Records from a data source
- Opening Delimiter -

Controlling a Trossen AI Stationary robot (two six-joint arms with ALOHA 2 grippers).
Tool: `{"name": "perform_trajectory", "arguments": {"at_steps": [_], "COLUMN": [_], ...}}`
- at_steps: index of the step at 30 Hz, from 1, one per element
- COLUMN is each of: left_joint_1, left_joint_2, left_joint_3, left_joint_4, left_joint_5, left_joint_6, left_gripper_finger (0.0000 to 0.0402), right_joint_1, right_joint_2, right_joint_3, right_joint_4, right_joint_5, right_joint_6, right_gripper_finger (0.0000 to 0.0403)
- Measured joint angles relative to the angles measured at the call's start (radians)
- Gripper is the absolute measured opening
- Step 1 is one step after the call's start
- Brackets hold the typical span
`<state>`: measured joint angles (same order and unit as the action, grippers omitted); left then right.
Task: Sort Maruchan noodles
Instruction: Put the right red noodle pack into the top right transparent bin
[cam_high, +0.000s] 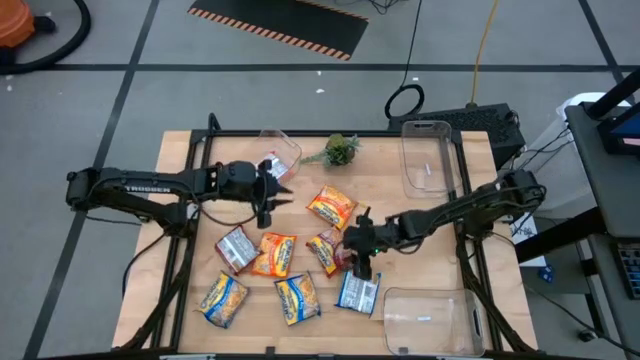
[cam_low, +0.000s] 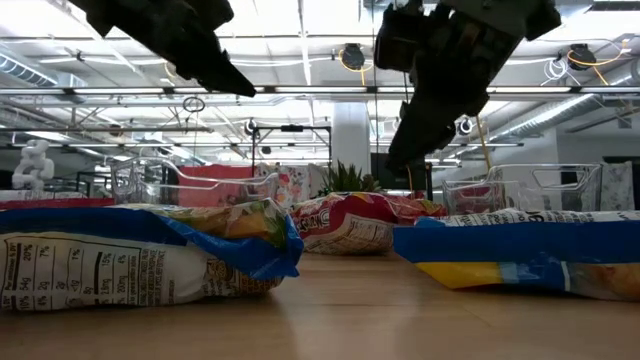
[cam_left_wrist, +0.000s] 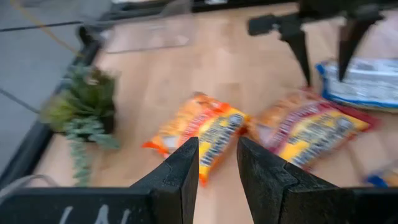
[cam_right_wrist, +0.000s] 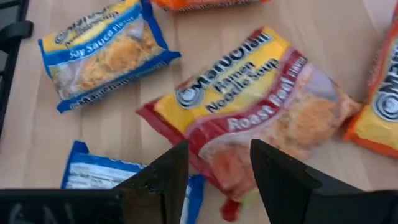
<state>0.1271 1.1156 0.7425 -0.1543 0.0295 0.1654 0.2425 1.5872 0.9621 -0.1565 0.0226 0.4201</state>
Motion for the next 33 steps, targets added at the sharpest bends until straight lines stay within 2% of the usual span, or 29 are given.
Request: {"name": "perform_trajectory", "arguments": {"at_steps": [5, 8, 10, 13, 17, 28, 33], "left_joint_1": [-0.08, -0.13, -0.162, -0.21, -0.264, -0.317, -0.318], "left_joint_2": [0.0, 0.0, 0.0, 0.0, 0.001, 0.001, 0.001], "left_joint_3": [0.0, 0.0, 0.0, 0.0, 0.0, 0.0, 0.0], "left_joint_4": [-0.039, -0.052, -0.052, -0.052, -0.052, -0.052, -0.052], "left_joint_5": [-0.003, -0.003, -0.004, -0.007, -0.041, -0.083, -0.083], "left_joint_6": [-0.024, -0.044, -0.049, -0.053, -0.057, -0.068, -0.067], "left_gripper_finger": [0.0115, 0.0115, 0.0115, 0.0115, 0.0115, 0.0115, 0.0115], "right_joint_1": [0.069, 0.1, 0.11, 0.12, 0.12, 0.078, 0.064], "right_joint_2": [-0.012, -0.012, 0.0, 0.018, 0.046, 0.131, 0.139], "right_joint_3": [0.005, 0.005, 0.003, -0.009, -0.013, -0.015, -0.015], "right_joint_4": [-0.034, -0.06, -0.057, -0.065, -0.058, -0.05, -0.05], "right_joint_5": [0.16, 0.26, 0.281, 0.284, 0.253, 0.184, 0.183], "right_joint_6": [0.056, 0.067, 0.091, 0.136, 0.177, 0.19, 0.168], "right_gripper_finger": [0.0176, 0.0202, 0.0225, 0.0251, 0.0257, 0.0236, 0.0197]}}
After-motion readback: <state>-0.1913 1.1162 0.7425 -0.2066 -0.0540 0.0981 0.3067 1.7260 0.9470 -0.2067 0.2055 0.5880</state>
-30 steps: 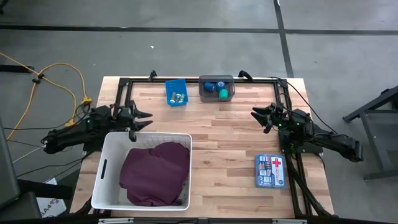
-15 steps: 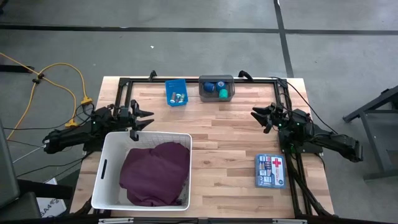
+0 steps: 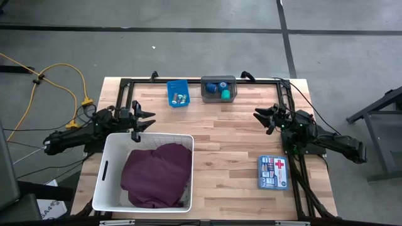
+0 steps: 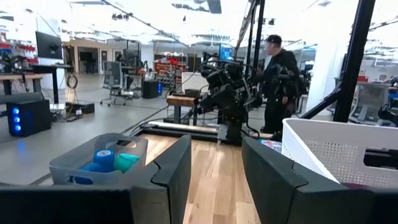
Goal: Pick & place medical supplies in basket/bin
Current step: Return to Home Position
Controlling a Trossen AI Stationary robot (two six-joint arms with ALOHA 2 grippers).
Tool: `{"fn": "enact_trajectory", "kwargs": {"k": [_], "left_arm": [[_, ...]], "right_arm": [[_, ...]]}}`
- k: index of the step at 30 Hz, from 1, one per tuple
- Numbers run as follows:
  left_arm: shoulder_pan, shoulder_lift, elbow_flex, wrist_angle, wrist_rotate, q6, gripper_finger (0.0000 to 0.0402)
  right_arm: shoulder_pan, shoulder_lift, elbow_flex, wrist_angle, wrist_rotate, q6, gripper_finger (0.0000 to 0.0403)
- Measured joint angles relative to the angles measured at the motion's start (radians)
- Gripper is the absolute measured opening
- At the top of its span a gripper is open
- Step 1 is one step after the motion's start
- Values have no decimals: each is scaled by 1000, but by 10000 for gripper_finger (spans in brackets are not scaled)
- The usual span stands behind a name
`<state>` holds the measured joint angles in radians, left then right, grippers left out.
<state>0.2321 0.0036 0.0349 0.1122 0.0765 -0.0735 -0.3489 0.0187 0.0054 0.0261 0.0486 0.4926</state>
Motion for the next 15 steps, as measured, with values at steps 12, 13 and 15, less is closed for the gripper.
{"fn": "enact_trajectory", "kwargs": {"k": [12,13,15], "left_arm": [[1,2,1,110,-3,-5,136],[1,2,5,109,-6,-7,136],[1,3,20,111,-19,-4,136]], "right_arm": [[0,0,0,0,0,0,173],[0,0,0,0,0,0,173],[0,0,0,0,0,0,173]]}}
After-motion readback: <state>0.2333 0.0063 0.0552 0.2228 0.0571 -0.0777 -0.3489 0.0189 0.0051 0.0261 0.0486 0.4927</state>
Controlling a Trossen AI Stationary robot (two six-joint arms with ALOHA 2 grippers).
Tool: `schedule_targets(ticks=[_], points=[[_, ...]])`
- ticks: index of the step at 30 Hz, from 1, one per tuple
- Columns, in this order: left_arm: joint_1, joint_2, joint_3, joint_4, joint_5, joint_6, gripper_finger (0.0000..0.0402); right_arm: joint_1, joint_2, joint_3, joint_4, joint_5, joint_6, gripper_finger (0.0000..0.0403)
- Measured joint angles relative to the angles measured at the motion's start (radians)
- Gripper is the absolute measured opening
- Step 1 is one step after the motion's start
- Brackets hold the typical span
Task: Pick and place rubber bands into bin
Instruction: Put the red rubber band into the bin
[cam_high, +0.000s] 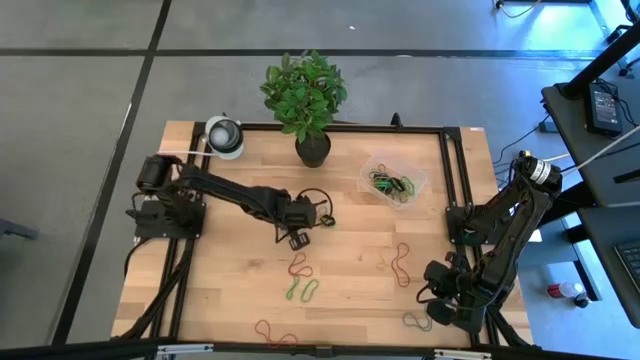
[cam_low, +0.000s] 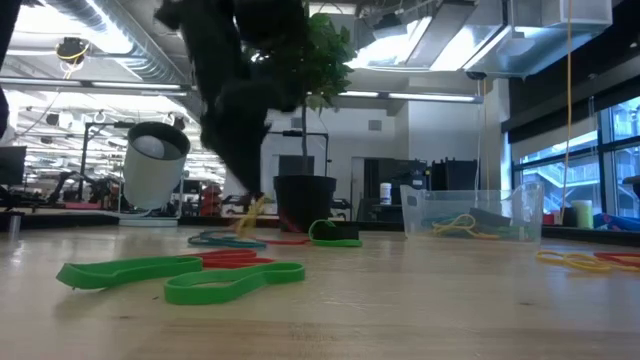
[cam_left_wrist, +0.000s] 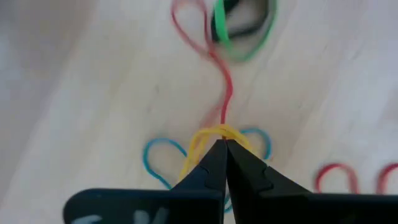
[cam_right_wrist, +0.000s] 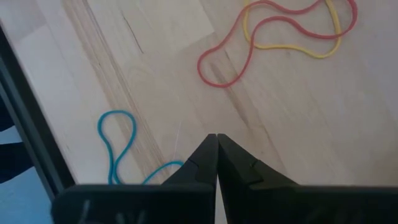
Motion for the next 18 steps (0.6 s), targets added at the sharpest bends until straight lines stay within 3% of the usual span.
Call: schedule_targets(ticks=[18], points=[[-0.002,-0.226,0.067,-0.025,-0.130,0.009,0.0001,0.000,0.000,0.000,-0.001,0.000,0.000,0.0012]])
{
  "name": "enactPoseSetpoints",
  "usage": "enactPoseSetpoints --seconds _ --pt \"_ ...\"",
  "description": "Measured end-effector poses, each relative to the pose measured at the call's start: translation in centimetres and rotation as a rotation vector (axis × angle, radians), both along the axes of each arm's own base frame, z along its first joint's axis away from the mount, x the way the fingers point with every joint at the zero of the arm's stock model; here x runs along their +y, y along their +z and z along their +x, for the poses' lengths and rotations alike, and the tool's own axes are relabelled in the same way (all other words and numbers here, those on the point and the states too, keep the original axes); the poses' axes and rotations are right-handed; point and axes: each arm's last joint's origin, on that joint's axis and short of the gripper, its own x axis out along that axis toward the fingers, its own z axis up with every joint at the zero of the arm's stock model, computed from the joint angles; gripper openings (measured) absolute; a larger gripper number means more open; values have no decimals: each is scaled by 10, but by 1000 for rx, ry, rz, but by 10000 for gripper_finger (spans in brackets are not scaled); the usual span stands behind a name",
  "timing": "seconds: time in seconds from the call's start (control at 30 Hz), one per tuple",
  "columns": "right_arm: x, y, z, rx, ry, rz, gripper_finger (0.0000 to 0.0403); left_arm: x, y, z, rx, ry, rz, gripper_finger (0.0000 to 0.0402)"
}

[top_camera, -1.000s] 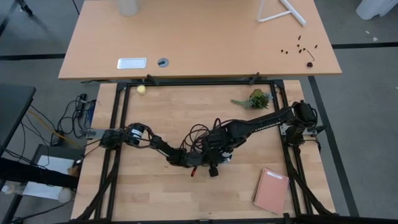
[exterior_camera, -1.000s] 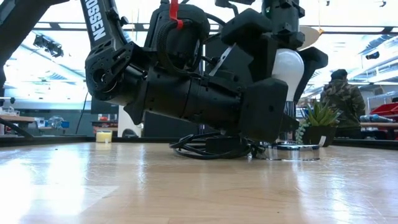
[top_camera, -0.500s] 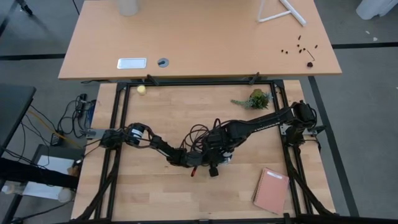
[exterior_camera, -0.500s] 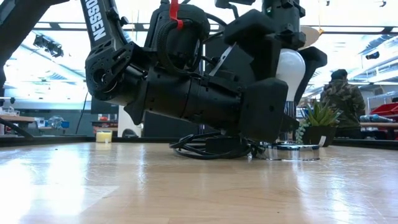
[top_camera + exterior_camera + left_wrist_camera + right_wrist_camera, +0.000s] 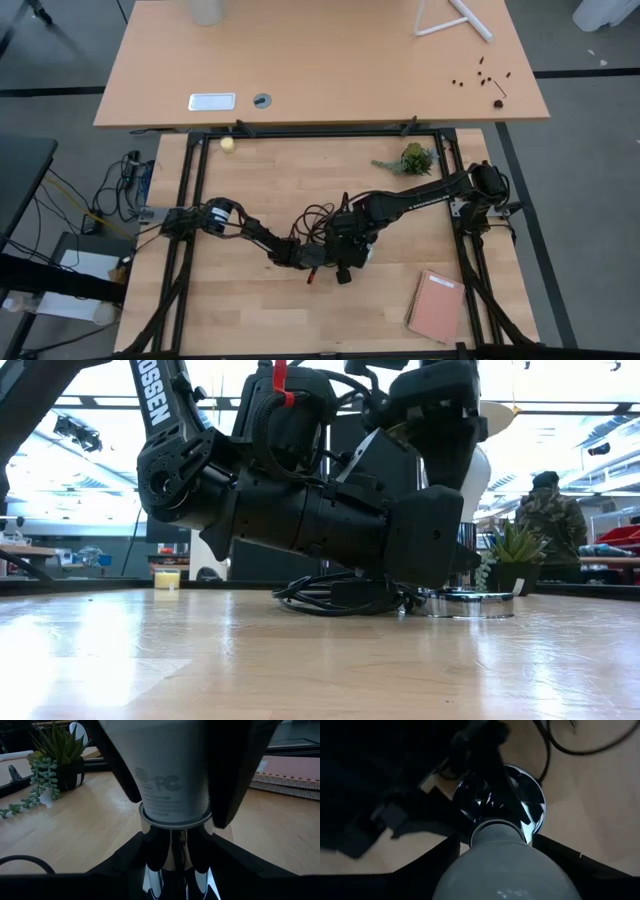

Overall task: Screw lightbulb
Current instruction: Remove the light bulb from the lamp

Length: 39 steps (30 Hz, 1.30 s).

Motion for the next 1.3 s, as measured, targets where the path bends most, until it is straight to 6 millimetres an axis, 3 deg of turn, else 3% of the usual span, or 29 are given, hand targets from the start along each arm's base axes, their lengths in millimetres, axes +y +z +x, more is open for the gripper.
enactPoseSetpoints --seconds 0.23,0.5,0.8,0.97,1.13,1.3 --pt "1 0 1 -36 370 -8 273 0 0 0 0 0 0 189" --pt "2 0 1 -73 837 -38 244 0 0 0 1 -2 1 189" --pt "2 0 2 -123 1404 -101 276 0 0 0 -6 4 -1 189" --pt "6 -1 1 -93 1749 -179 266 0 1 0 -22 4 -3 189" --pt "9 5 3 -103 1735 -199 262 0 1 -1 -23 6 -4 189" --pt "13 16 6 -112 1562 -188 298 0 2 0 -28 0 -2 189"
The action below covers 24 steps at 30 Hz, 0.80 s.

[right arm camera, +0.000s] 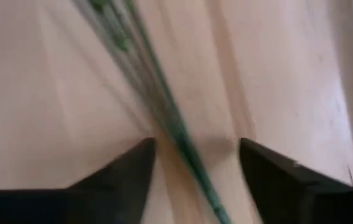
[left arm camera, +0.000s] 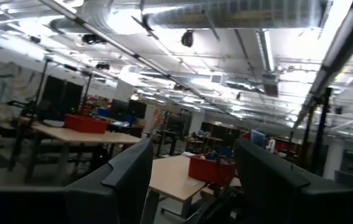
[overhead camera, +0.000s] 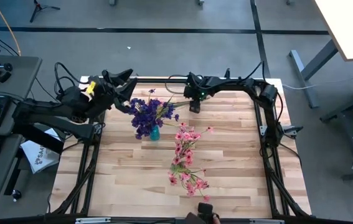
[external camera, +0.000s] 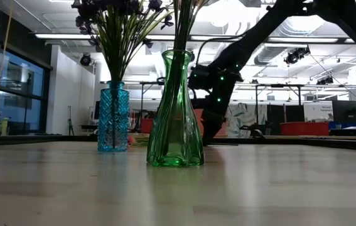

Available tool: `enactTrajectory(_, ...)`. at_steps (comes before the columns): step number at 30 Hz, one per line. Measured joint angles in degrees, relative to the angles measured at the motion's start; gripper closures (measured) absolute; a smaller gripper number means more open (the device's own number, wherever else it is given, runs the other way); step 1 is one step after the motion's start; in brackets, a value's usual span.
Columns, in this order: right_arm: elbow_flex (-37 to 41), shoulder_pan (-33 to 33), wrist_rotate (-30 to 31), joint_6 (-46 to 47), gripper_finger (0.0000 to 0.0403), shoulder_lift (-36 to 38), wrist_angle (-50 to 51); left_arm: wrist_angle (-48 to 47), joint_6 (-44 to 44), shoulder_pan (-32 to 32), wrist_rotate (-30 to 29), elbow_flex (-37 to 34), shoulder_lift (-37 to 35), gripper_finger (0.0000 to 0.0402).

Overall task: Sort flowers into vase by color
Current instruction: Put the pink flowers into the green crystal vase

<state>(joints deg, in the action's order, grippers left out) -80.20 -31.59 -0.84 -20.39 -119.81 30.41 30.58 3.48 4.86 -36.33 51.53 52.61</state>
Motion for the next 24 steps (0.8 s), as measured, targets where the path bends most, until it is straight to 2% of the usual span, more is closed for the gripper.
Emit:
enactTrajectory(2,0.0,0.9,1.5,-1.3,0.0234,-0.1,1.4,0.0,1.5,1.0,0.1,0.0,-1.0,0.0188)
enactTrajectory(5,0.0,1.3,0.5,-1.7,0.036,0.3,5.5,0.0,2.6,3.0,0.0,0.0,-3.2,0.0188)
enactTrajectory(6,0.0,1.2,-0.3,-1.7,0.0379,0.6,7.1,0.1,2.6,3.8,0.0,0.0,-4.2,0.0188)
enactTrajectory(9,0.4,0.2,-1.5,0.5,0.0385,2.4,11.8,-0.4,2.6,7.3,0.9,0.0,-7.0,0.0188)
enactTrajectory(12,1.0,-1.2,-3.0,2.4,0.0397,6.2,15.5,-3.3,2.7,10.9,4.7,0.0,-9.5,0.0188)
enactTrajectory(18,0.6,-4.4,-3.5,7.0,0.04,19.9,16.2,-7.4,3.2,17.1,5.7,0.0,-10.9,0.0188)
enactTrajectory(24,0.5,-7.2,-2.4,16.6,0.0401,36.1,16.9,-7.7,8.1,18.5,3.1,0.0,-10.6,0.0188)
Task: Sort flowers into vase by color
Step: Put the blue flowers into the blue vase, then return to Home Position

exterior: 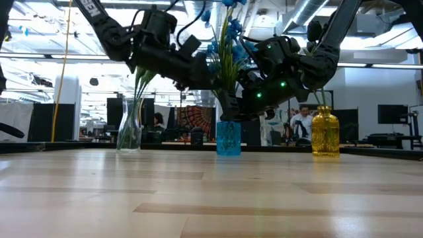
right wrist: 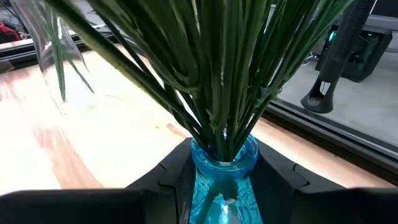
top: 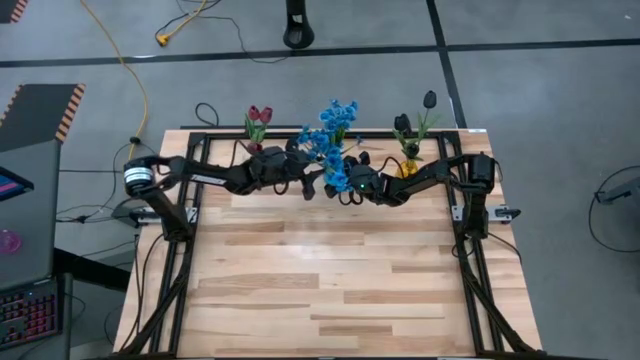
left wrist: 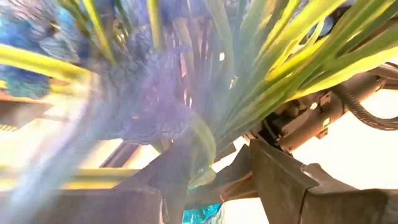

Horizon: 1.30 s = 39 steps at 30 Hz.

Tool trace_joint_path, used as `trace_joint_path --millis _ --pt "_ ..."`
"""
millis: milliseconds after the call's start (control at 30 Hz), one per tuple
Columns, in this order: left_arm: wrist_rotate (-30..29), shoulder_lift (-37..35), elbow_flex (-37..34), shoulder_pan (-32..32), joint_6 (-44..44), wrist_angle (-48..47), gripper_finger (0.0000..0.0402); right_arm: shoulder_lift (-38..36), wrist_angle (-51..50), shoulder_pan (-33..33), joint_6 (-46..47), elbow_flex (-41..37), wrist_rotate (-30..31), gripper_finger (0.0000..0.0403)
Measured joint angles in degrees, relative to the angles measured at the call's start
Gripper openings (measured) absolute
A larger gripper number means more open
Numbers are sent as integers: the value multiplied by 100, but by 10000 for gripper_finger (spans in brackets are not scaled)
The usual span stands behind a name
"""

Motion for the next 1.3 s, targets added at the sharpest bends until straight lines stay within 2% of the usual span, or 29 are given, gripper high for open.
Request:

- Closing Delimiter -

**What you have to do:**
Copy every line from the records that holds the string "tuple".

**Written response:**
- k: index of the step at 30 Hz, from 1, one per tuple
- ticks: index of the step at 30 Hz, from 1, one per tuple
  "timing": "seconds: time in seconds from the call's start (control at 30 Hz), one per tuple",
millis: milliseconds after the call's start (control at 30 Hz), one per tuple

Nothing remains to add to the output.